• **Problem description**
Show all the lines in the data below that include the word "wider".
BEGIN Material to process
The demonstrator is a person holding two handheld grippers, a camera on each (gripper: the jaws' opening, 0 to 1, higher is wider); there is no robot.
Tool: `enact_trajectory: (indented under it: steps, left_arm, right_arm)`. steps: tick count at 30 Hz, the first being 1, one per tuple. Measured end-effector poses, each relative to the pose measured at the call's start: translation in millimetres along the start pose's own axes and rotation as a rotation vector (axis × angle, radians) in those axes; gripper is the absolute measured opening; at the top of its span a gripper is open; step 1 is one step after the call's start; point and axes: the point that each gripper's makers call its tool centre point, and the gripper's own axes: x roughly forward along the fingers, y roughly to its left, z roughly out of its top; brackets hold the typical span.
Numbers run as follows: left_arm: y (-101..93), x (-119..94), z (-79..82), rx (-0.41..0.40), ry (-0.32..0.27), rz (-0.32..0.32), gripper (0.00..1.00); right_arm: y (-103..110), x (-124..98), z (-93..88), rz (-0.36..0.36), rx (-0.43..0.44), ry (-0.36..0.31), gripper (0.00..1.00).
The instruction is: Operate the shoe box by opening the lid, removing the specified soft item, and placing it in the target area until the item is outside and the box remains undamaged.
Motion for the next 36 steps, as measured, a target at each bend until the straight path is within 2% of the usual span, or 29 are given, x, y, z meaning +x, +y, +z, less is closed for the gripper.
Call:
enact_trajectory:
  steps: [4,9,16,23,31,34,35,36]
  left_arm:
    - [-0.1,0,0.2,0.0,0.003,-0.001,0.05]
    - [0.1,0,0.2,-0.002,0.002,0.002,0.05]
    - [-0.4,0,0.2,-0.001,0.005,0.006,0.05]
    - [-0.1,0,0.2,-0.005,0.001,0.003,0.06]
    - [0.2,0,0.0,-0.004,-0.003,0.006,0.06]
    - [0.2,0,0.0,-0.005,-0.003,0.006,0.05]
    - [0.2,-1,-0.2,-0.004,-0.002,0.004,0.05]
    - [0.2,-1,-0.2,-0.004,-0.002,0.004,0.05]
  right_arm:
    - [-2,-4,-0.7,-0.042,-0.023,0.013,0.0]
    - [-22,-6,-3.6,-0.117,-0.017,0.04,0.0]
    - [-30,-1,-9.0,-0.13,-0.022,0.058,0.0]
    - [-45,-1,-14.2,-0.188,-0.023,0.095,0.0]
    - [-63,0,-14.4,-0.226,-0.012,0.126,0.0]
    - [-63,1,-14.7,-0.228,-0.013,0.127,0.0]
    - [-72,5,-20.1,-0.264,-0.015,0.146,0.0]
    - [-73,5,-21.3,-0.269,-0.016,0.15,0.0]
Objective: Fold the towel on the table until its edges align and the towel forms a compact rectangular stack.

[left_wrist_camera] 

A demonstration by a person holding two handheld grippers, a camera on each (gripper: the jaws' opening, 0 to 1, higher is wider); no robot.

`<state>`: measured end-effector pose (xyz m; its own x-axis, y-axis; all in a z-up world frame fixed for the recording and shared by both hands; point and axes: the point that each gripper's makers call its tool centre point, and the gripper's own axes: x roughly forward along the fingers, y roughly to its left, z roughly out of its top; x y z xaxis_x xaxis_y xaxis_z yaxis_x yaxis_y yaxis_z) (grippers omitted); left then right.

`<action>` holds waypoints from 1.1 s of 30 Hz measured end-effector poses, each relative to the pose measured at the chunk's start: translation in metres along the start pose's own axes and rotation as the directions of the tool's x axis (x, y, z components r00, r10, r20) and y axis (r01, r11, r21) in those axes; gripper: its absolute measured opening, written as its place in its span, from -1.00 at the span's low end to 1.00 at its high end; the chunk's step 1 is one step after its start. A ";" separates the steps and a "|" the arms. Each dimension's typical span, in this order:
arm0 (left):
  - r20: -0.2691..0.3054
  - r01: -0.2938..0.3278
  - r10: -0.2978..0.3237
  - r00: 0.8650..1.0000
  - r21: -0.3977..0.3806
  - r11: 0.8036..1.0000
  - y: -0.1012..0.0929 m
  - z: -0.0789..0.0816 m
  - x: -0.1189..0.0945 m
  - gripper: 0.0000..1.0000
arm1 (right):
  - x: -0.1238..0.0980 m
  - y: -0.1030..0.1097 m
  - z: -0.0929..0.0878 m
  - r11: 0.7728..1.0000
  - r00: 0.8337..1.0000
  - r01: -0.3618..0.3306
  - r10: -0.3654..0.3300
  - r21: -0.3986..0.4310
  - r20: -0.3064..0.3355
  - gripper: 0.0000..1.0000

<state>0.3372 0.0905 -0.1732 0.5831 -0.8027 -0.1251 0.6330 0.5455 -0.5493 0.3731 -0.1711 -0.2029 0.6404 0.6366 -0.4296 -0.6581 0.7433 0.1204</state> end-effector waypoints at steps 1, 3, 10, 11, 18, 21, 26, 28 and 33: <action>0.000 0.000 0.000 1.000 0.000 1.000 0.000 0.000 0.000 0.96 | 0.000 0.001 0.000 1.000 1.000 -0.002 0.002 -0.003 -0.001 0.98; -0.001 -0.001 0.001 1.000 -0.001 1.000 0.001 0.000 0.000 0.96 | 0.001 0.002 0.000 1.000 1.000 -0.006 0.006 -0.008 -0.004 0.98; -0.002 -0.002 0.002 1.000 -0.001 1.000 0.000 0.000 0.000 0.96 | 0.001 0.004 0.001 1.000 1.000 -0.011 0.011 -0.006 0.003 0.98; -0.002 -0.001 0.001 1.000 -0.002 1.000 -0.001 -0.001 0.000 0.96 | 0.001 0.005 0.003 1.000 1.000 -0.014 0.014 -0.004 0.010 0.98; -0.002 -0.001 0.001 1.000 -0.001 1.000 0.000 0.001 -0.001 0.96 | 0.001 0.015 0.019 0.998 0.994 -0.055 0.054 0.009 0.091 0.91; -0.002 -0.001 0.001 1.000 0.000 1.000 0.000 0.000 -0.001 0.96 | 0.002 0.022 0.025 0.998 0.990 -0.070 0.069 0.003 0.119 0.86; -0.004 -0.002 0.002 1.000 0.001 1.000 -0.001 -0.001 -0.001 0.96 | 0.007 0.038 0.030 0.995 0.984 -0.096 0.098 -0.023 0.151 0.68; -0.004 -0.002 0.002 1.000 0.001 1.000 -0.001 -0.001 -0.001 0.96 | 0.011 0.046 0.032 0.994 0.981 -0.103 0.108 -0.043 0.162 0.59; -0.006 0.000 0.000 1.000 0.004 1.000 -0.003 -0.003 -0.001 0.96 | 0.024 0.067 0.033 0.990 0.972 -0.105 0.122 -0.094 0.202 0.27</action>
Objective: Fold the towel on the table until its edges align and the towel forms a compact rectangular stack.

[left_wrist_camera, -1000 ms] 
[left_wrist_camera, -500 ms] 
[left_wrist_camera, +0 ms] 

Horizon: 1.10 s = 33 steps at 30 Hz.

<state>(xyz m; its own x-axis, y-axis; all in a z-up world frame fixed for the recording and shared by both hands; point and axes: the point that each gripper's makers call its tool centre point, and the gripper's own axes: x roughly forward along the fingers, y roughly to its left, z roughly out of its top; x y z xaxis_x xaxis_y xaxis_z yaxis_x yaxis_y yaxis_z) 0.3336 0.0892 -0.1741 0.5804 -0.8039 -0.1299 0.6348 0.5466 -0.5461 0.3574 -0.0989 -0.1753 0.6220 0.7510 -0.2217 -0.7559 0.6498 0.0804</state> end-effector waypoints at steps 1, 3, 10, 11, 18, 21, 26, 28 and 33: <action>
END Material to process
• **Task answer**
The demonstrator is a person holding two handheld grippers, a camera on each (gripper: the jaws' opening, 0 to 1, higher is wider); there is no robot.
A demonstration by a person holding two handheld grippers, a camera on each (gripper: the jaws' opening, 0 to 1, higher is wider); no robot.

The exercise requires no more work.